What to produce: In the entries below, count the lines holding "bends". Reply with the number only.

The records:
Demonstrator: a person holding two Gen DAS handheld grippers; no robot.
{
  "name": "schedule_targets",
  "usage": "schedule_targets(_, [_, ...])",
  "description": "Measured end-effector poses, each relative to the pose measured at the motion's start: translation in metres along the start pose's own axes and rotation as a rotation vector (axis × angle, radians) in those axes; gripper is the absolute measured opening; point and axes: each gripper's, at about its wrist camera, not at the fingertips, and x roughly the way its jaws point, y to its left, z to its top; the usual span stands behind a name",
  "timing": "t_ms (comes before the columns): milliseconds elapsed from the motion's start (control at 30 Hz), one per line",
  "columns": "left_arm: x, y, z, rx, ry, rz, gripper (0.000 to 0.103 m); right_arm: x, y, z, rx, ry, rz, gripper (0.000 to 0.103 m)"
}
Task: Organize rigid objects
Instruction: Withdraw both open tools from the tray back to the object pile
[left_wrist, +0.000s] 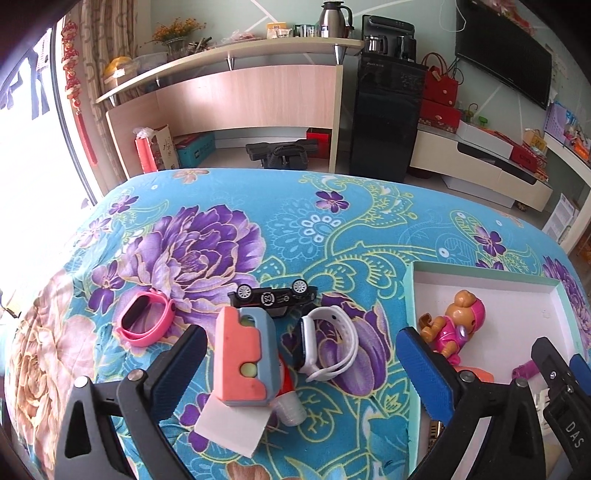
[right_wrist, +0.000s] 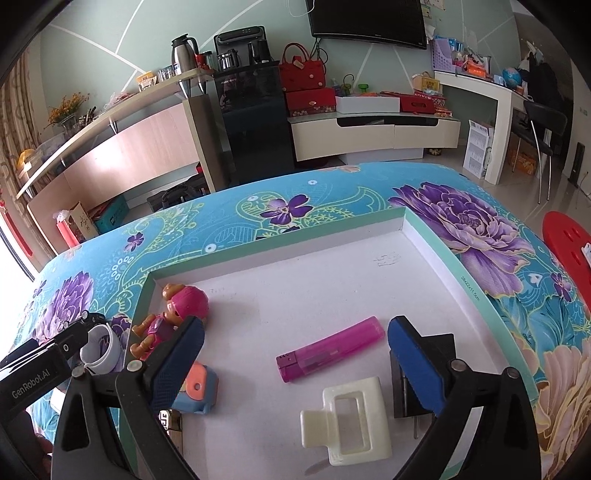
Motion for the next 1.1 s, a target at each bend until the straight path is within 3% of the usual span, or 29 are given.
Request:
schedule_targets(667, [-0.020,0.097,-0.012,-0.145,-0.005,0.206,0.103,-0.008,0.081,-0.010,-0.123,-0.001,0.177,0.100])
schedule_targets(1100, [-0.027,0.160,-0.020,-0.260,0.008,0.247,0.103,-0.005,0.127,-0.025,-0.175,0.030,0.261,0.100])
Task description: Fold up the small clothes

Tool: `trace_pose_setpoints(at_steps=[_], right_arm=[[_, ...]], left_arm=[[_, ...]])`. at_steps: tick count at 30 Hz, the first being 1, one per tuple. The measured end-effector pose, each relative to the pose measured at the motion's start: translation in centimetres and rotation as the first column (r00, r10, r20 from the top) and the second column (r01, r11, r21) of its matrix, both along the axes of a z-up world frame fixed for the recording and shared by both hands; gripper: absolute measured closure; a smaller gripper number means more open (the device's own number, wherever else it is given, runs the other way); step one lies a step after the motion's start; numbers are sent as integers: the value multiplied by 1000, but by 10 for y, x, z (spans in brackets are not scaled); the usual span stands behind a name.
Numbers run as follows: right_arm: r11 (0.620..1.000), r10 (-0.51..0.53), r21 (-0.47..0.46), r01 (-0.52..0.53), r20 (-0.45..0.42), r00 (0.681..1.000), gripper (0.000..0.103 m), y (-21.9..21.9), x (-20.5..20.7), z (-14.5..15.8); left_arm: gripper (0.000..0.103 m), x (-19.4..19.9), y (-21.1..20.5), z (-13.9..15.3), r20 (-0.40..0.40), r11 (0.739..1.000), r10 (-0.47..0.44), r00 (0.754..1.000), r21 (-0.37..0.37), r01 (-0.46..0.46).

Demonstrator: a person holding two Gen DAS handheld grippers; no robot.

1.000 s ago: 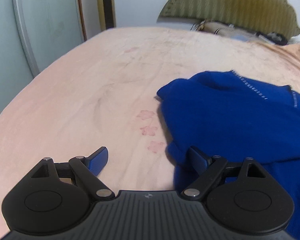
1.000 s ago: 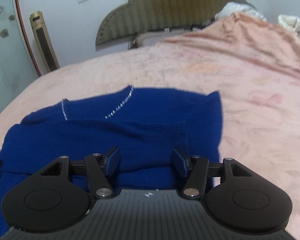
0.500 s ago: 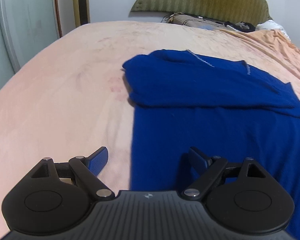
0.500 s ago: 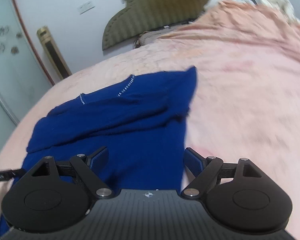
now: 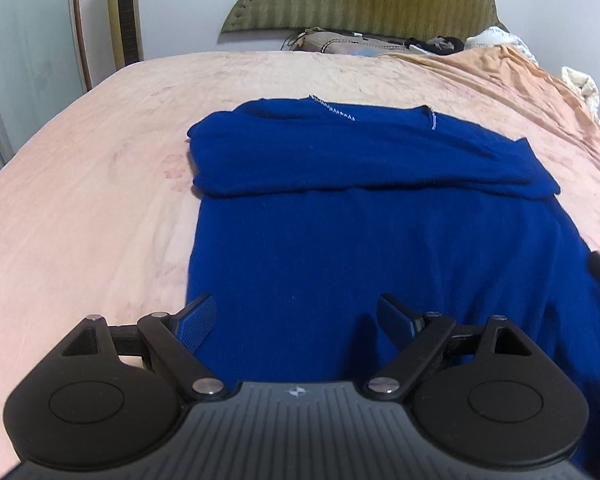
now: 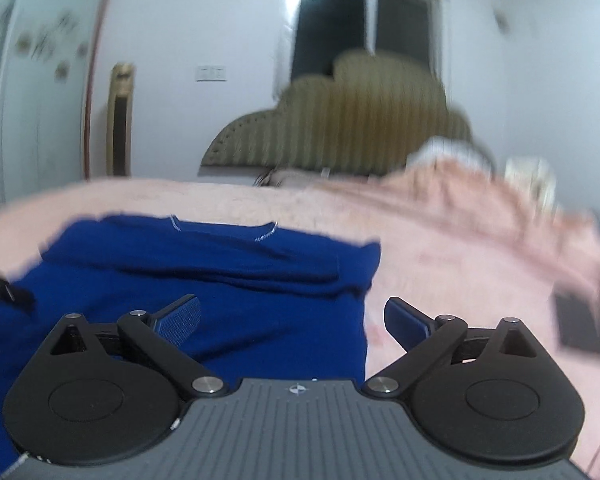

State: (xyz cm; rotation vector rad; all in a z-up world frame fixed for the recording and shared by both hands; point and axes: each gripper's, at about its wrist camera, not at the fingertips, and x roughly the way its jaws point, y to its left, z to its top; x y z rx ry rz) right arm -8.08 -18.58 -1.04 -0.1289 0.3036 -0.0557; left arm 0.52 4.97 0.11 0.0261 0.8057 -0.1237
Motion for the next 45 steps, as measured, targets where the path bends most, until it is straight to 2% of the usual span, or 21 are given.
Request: trace_pose_setpoints(at_steps=[2, 3, 4, 6, 7, 10, 12, 14, 16, 19, 22, 24, 26, 28, 30, 32, 34, 37, 38, 41, 45], right_arm=[[987, -28, -155, 32, 31, 999, 4, 21, 4, -14], [969, -40, -240, 50, 46, 998, 6, 31, 6, -25], [946, -49, -319, 67, 62, 997, 10, 40, 6, -33], [871, -42, -480, 104, 138, 990, 6, 60, 3, -44], [846, -7, -526, 93, 162, 987, 10, 67, 1, -48], [845, 49, -535, 22, 118, 992, 13, 69, -1, -46], [889, 74, -455, -45, 45, 996, 13, 56, -2, -35], [943, 100, -317, -96, -4, 995, 11, 31, -8, -17], [976, 83, -200, -89, -38, 996, 9, -2, -14, -1], [999, 24, -37, -29, -118, 993, 2, -55, -24, 17], [994, 9, 105, 12, -198, 980, 2, -93, -32, 17], [994, -37, 88, 61, -256, 966, 4, -94, -24, 11], [995, -85, 38, 97, -241, 967, 3, -82, -19, 11], [999, -12, 48, 22, -199, 980, 2, -63, -21, 16], [990, 119, 94, -103, -176, 977, 1, -39, -16, 23], [971, 223, 125, -203, -176, 959, 1, -18, -7, 24], [963, 266, 113, -245, -248, 932, 1, 1, 3, 15], [976, 204, 6, -217, -368, 907, 1, 9, 8, -7], [979, 181, -20, -202, -372, 910, 0, 6, 3, -14], [987, 164, 64, -151, -370, 915, 1, -10, -8, -8], [985, 161, 111, -133, -302, 939, 0, -17, -11, 6]], left_arm=[[15, -2, 2, 0, -1, 1000, 2, 1000, -3, -2], [15, -3, 4, 0, 0, 1000, 6, 1000, -5, -6], [15, -3, 5, 0, 1, 1000, 10, 1000, -7, -10], [15, -3, 9, 0, -7, 1000, 25, 1000, -14, -25], [15, -2, 10, -1, -13, 999, 29, 999, -19, -30], [15, -3, 13, 1, -21, 999, 29, 999, -33, -29], [15, -5, 14, 3, -12, 999, 22, 1000, -25, -22], [15, -6, 14, 5, -5, 1000, 18, 1000, -15, -18], [15, -6, 15, 6, -10, 1000, 18, 1000, -21, -18], [15, -5, 15, 5, -26, 999, 1, 1000, -41, -2], [15, -5, 11, -1, -41, 999, -13, 999, -34, 12], [15, -5, 8, -3, -46, 1000, -20, 999, -24, 19], [15, -7, 4, -4, -41, 999, -34, 999, -14, 33], [15, -8, 2, -5, -32, 999, -41, 999, 3, 41], [15, -9, 0, -7, -33, 999, -46, 998, 14, 46], [15, -11, 0, -10, -48, 998, -57, 997, 18, 58], [15, -16, -1, -12, -48, 997, -72, 996, 34, 74], [15, -23, -1, -13, -38, 995, -83, 996, 59, 85], [15, -24, 0, -12, -36, 995, -80, 996, 63, 82], [15, -23, 1, -9, -28, 997, -62, 998, 52, 63], [15, -20, 2, -2, -2, 998, -35, 999, 44, 35]])
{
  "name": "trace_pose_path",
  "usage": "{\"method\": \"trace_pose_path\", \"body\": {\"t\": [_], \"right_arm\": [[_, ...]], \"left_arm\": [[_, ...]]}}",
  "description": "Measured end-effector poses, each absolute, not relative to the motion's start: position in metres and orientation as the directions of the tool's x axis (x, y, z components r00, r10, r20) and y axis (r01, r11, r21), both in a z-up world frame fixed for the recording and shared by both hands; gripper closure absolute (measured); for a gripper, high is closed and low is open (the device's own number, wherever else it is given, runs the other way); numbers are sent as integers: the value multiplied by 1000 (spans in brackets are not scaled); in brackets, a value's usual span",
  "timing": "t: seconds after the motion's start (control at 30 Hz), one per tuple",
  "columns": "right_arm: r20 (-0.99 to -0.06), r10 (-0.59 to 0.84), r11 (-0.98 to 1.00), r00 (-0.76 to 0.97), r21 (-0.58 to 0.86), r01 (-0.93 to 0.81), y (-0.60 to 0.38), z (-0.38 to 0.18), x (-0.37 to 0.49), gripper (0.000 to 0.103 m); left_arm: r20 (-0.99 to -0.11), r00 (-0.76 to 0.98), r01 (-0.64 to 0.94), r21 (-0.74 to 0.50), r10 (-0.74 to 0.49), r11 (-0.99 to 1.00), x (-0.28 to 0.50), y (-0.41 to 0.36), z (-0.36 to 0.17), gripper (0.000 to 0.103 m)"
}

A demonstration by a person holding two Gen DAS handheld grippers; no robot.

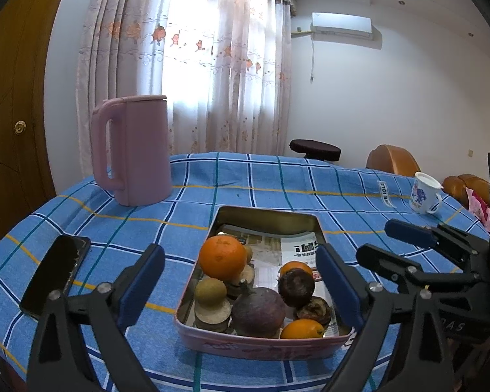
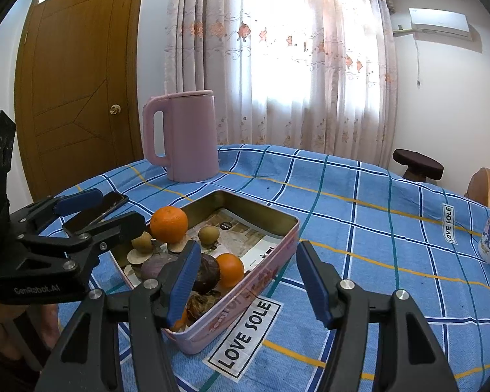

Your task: Organize fruits

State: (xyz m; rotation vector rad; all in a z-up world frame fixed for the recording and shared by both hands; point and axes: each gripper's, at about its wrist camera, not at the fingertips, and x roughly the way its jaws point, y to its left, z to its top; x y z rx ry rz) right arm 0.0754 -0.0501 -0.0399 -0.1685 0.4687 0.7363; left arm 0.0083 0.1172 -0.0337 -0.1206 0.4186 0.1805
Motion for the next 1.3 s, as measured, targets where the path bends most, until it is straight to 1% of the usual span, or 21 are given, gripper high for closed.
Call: {"method": "trace_pose_path", "body": {"t": [0.23,0.77,1.13,1.3], "right_arm": [[-464,604,737,649,15,-675,-52,-38,75,40],[-455,605,741,654,22,-671,-56,-36,74,39],[-443,600,750,666,23,-660,-62,-31,74,38],[-430,593,758,681,11,-652,-66,-27,72,38]], "left_arm": [[-412,899,-199,-77,150,977,8,116,-33,5],[-414,898,-196,-70,150,978,9,114,-32,4],[-401,901,-202,-53,165,978,7,113,-27,0],[-390,905,-204,-46,171,978,5,111,-23,0]]}}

Exercise answer: 2